| What you need to do |
The records below hold a stretch from the line with "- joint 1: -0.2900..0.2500" through the line with "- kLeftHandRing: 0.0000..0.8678"; return exactly those lines, ends included, and nothing more.

□ □ □ □

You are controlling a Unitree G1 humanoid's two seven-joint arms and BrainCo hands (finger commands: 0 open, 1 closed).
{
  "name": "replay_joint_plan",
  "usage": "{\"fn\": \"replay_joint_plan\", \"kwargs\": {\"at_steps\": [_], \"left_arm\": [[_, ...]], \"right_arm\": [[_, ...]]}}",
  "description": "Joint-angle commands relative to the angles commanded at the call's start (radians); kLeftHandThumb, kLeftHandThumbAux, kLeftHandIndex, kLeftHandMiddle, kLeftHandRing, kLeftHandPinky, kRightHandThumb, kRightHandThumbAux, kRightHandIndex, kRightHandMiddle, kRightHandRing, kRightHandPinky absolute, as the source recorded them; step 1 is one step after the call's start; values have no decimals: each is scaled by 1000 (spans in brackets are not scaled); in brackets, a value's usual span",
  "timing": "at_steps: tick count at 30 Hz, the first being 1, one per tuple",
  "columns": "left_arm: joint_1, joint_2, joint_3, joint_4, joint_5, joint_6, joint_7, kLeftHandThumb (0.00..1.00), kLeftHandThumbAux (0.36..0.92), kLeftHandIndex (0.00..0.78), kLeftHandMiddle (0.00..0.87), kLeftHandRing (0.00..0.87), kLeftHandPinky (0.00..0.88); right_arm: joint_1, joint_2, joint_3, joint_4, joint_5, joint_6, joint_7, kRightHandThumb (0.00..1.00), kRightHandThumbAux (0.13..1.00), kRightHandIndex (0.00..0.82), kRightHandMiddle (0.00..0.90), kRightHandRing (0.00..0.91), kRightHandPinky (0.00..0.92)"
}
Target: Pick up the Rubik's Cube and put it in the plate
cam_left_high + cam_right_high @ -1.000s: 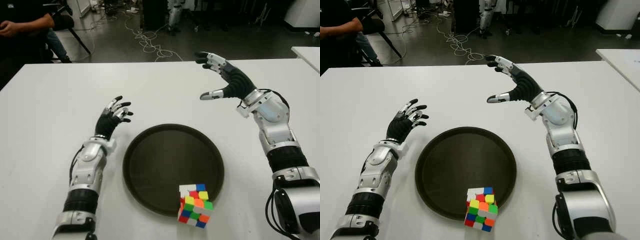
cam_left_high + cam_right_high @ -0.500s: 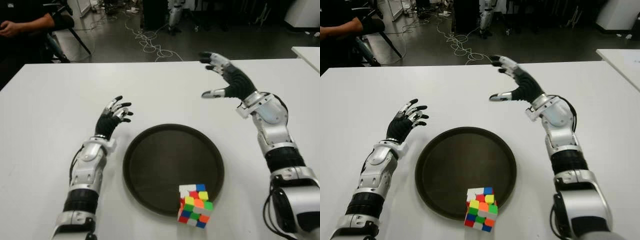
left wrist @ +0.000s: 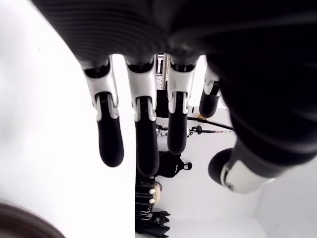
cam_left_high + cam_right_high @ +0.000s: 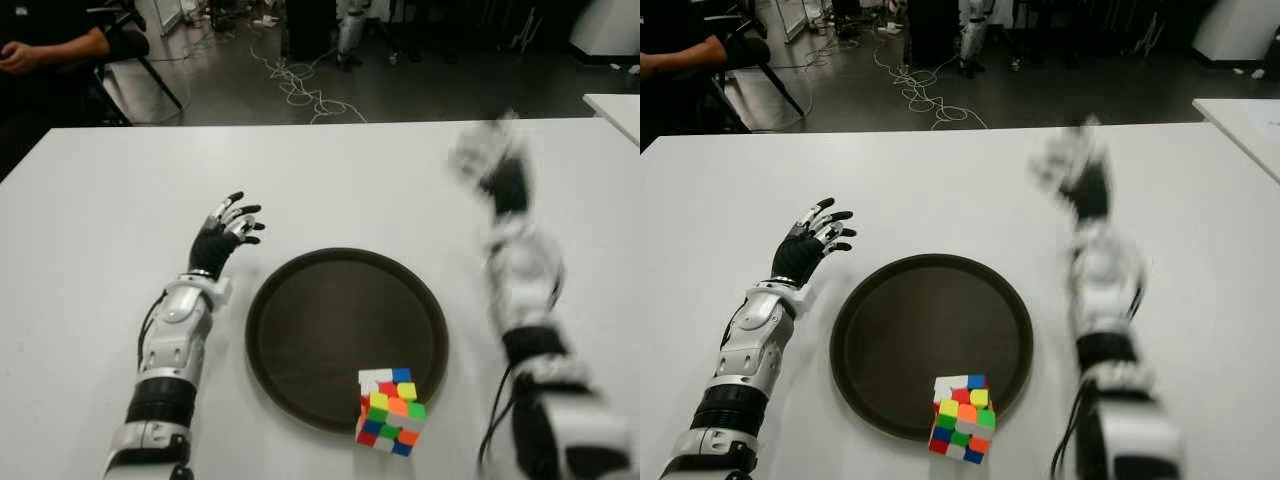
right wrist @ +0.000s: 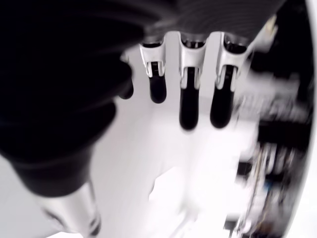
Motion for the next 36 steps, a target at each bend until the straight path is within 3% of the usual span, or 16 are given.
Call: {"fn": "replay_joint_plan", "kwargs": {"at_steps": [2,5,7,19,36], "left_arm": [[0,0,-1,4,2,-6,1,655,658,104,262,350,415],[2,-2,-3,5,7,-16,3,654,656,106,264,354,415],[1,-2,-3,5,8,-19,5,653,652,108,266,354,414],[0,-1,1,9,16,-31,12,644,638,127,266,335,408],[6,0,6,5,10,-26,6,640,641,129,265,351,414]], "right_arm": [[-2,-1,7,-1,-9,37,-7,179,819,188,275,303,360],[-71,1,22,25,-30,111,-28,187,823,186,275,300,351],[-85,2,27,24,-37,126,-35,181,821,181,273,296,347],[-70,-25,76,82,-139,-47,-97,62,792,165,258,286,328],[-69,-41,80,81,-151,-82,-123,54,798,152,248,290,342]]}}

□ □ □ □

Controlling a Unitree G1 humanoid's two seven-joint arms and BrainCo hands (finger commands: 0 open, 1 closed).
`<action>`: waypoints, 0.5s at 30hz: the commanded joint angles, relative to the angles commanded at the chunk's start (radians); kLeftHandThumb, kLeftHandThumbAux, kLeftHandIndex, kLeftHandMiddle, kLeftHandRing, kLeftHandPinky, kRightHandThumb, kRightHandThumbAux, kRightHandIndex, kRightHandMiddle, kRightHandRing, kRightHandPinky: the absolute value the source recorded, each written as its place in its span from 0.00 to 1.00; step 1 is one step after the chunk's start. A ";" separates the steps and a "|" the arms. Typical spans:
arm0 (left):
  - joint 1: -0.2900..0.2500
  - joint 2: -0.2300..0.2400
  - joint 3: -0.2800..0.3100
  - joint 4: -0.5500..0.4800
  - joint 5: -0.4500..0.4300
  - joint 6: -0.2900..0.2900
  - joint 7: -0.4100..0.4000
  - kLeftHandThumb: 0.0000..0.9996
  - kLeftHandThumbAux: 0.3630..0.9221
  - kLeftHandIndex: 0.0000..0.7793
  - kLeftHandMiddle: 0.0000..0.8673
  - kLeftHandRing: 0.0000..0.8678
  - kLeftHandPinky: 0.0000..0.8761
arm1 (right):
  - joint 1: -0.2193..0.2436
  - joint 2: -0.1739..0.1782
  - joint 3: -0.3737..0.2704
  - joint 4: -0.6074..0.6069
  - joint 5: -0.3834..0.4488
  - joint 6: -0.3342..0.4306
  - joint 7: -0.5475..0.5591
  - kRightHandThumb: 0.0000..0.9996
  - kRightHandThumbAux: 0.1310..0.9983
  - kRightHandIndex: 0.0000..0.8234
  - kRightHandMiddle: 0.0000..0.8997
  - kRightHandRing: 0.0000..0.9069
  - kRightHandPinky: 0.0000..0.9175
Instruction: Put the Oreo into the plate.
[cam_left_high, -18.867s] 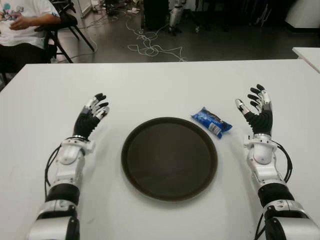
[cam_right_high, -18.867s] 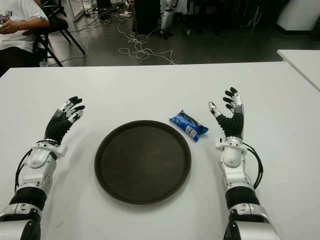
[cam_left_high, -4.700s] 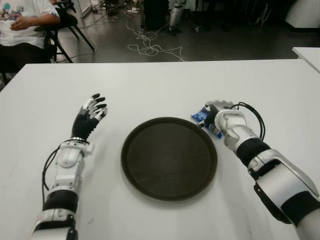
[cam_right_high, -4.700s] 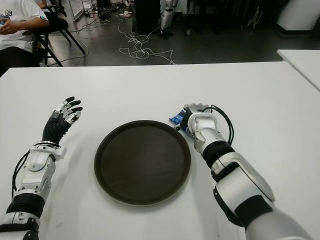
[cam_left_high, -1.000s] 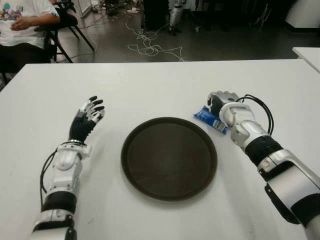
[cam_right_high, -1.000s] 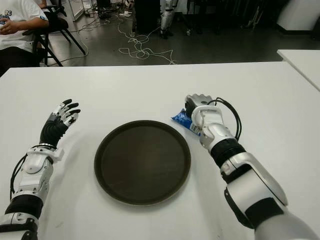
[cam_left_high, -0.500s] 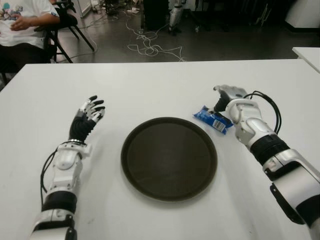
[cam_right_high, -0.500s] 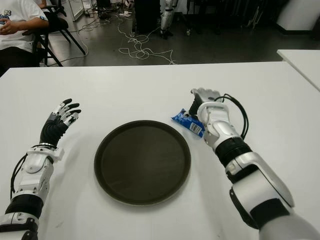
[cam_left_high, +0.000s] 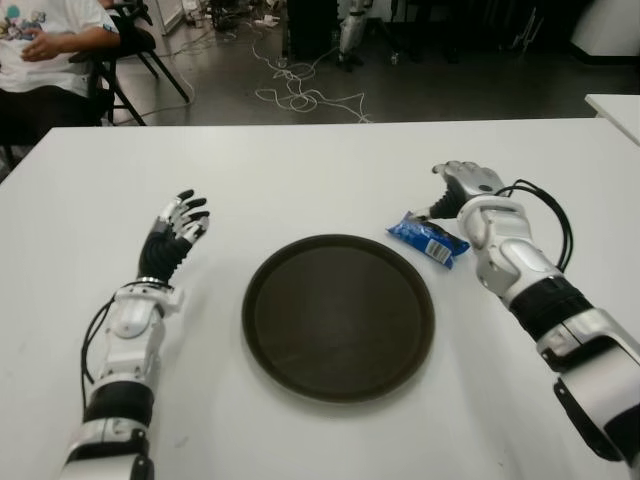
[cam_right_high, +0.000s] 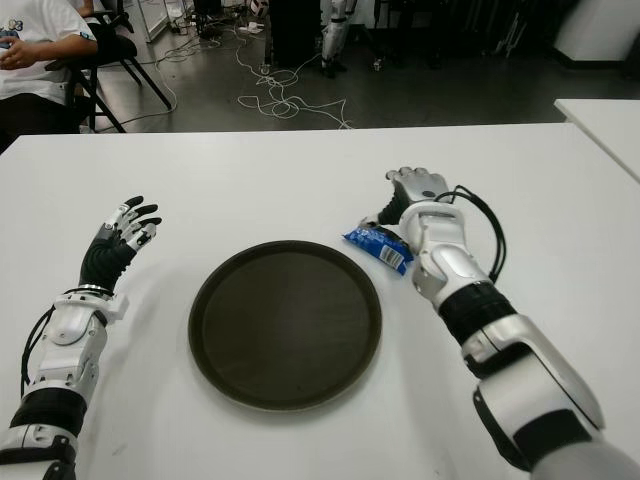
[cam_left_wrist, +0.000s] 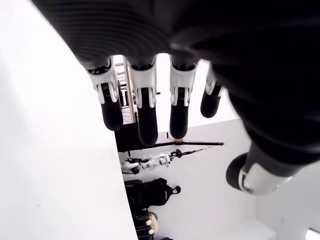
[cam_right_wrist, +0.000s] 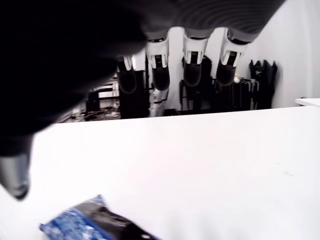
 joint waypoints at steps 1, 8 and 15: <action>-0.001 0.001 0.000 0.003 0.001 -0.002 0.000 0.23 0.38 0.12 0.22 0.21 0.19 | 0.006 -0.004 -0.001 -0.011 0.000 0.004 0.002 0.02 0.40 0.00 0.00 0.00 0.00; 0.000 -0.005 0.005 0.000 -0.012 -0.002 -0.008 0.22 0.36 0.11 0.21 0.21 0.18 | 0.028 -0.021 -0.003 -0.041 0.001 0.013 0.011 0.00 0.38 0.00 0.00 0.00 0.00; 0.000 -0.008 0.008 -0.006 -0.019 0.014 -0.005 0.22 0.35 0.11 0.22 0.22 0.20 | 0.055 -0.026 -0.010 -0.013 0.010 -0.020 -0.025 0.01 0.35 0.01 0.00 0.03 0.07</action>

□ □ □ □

| Expected output |
  - joint 1: -0.2900..0.2500
  - joint 2: -0.2300..0.2400
  - joint 3: -0.2800..0.3100
  - joint 4: -0.5500..0.4800
  - joint 5: -0.4500..0.4300
  - joint 6: -0.2900..0.2900
  - joint 7: -0.4100..0.4000
  - kLeftHandThumb: 0.0000..0.9996
  - kLeftHandThumbAux: 0.3630..0.9221
  - kLeftHandIndex: 0.0000..0.7793
  - kLeftHandMiddle: 0.0000..0.8673
  - kLeftHandRing: 0.0000..0.8678

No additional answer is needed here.